PROMPT ▸ Restate word for word the lines of the entries below, starting with the line that holds "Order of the" and ending with the line that holds "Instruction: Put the", and no others.

THE DATA ▸
◇ ◇ ◇ ◇ ◇ ◇ ◇
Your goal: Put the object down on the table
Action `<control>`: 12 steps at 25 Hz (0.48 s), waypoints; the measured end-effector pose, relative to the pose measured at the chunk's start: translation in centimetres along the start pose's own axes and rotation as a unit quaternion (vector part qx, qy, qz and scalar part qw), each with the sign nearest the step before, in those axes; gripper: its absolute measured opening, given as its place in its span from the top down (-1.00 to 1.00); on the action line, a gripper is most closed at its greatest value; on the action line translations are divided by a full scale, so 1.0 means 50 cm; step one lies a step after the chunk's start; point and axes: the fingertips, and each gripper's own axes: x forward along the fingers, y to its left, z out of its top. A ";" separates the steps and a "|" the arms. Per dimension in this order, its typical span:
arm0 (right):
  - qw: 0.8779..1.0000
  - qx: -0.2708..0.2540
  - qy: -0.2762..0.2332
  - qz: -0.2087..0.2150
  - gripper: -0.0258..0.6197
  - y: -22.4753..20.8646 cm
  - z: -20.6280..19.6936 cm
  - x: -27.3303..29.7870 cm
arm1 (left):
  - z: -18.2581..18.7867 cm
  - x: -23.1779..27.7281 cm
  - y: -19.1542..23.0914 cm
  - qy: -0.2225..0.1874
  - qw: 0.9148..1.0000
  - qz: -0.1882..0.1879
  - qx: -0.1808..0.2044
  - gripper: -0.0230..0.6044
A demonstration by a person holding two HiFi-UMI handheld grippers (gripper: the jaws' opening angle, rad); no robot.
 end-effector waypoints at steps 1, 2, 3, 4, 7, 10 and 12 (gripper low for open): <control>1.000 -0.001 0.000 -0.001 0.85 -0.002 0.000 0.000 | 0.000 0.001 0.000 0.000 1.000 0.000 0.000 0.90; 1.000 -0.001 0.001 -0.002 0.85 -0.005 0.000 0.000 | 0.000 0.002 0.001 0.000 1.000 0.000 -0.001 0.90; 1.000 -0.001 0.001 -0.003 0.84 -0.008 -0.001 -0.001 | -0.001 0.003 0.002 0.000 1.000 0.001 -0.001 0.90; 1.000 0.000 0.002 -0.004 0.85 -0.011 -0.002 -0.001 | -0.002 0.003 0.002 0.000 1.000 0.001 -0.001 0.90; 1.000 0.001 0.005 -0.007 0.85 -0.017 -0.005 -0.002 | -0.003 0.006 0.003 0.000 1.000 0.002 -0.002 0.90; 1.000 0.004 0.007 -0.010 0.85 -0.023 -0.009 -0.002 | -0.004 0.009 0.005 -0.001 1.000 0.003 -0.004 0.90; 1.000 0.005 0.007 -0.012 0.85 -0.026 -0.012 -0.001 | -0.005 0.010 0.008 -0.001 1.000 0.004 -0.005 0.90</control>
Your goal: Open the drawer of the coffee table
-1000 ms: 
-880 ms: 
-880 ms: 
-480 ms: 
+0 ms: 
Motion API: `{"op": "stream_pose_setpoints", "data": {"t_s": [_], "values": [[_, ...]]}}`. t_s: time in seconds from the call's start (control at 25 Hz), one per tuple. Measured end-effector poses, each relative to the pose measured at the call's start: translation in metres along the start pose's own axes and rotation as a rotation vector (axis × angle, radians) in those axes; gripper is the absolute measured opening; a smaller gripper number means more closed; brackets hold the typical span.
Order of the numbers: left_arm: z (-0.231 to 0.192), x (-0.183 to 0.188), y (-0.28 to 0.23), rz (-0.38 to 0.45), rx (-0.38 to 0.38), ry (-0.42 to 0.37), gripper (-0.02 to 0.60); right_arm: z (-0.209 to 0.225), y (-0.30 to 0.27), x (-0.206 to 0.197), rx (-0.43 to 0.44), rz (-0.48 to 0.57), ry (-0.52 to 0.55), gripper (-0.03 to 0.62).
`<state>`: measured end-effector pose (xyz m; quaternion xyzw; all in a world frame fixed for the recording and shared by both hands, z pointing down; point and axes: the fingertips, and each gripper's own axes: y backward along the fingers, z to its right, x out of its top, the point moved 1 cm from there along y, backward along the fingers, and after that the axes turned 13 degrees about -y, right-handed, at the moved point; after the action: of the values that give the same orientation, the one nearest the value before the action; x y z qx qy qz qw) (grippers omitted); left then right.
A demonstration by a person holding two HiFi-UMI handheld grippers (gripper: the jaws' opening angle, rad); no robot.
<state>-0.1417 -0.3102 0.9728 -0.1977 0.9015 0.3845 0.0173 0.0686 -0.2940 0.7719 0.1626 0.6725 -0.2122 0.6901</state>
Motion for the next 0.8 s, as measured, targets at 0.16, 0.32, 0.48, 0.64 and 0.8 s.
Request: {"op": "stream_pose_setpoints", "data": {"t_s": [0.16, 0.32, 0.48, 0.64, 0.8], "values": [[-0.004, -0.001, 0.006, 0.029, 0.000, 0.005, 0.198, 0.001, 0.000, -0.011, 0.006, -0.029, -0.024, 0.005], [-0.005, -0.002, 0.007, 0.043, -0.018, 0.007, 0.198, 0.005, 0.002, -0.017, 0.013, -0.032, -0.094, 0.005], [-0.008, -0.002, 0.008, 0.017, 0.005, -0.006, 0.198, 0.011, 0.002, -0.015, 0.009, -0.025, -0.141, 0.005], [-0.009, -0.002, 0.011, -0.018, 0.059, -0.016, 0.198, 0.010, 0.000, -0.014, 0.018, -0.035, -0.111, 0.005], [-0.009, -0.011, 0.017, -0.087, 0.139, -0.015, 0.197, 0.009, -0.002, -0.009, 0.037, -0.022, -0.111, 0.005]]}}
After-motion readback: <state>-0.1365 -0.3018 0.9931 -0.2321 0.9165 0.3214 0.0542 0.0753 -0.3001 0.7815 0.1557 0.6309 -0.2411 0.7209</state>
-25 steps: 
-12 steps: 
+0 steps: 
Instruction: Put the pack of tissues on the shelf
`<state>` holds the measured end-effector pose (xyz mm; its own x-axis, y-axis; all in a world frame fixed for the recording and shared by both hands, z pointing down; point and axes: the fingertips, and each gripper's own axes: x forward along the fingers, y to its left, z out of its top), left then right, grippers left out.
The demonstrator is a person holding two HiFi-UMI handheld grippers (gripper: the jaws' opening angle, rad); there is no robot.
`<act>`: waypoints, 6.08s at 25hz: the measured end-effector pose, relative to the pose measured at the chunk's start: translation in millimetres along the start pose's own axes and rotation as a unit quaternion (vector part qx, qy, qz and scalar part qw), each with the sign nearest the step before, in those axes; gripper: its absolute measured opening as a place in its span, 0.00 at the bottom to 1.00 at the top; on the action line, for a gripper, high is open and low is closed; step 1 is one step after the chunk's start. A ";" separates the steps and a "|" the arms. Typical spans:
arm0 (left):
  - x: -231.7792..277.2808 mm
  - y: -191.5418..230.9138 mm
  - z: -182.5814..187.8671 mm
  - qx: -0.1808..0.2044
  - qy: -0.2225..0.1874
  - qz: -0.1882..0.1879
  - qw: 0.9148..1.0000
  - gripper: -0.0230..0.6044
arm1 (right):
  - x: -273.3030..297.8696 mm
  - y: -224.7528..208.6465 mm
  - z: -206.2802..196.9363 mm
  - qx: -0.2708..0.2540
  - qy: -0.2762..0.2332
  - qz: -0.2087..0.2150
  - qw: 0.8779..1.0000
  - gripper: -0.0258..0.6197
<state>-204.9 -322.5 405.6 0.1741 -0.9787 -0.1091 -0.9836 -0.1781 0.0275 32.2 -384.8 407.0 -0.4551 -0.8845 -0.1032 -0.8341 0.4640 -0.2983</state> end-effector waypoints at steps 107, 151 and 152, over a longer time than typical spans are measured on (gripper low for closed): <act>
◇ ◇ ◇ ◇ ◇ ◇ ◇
SOLUTION TO THIS TASK ▸
Order of the numbers: left_arm: z (-0.231 to 0.192), x (-0.183 to 0.188), y (-0.28 to 0.23), rz (-0.38 to 0.45), rx (-0.38 to 0.38), ry (-0.42 to 0.37), gripper (-0.02 to 0.60); right_arm: z (-0.209 to 0.225), y (-0.30 to 0.27), x (-0.206 to 0.197), rx (-0.43 to 0.44), rz (-0.48 to 0.57), ry (-0.52 to 0.55), gripper (-0.03 to 0.62).
`<state>`: measured end-effector pose (xyz m; quaternion xyzw; all in a world frame fixed for the recording and shared by both hands, z pointing down; point and axes: the fingertips, and each gripper's own axes: y backward along the fingers, z to its right, x out of its top, the point moved 1 cm from there along y, backward along the fingers, and after that the axes turned 13 degrees about -y, right-handed, at the moved point; after the action: of the values that give the same orientation, the one nearest the value before the action; x y z qx qy qz qw) (grippers omitted); left then right.
A demonstration by a person holding two HiFi-UMI handheld grippers (gripper: the jaws' opening angle, rad); no robot.
<state>-0.1417 -0.3102 0.9728 -0.1977 0.9015 0.3845 0.0173 0.0686 -0.2940 0.7719 0.1626 0.6725 -0.2122 0.6901</state>
Motion for the next 0.8 s, as measured, targets at 0.16, 0.32, 0.48, 0.64 and 0.8 s.
Request: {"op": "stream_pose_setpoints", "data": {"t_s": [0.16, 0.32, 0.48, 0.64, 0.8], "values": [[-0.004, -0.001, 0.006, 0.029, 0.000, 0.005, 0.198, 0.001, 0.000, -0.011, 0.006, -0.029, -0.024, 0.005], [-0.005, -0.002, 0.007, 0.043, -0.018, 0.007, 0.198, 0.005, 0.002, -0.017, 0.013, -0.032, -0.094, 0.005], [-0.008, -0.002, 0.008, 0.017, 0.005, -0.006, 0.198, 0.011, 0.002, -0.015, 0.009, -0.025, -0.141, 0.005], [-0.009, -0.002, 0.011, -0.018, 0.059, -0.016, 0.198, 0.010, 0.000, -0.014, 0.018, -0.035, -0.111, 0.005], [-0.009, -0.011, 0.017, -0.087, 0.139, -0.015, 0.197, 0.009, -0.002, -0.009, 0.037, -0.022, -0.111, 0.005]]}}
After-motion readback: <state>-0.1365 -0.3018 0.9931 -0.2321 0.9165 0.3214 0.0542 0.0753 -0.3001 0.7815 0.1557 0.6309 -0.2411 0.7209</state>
-25 steps: 
-12 steps: 
+0 steps: 
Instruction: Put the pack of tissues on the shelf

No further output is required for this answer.